Count the lines below containing "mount"; state the number only.

----------------------------------------

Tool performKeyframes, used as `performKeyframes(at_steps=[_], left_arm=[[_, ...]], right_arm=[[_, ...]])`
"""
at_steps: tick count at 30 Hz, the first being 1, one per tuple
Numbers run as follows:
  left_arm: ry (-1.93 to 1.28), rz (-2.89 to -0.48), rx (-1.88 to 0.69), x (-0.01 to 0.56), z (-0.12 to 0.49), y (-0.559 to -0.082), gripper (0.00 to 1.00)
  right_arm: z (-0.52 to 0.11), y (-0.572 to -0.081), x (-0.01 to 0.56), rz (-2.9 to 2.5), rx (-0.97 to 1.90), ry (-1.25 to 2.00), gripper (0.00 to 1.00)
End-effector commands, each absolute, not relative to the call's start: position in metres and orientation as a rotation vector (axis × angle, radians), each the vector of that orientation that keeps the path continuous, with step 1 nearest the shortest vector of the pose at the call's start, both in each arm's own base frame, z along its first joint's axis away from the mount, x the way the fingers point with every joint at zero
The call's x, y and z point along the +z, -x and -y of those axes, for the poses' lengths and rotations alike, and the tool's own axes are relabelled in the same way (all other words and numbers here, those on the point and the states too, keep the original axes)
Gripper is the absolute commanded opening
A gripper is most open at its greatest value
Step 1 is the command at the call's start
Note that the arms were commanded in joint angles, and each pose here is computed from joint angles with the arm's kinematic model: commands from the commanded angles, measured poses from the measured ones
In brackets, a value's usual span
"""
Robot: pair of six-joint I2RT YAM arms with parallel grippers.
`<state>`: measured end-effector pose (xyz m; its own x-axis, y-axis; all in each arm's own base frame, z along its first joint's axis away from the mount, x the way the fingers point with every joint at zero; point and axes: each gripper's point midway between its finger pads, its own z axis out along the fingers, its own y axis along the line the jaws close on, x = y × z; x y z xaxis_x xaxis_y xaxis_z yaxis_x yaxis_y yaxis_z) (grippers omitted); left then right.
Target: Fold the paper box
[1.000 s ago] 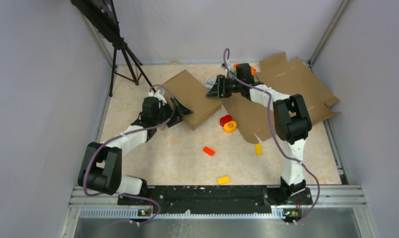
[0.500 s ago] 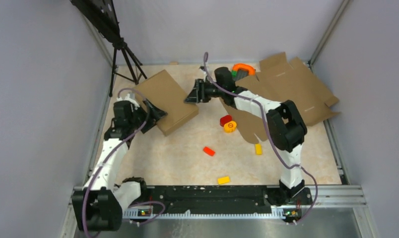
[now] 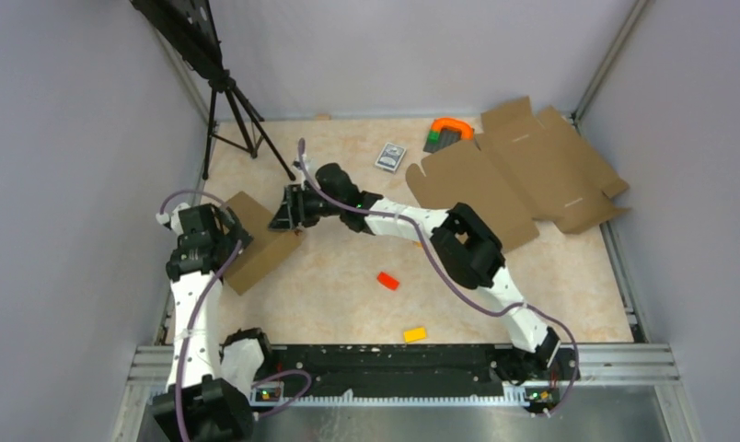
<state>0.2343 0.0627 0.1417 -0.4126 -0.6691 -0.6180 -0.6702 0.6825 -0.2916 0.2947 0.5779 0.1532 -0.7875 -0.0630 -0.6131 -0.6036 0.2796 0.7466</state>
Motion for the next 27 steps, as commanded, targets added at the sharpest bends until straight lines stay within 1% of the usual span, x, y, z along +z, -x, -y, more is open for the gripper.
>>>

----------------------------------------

### ANSWER FOR THE TASK
2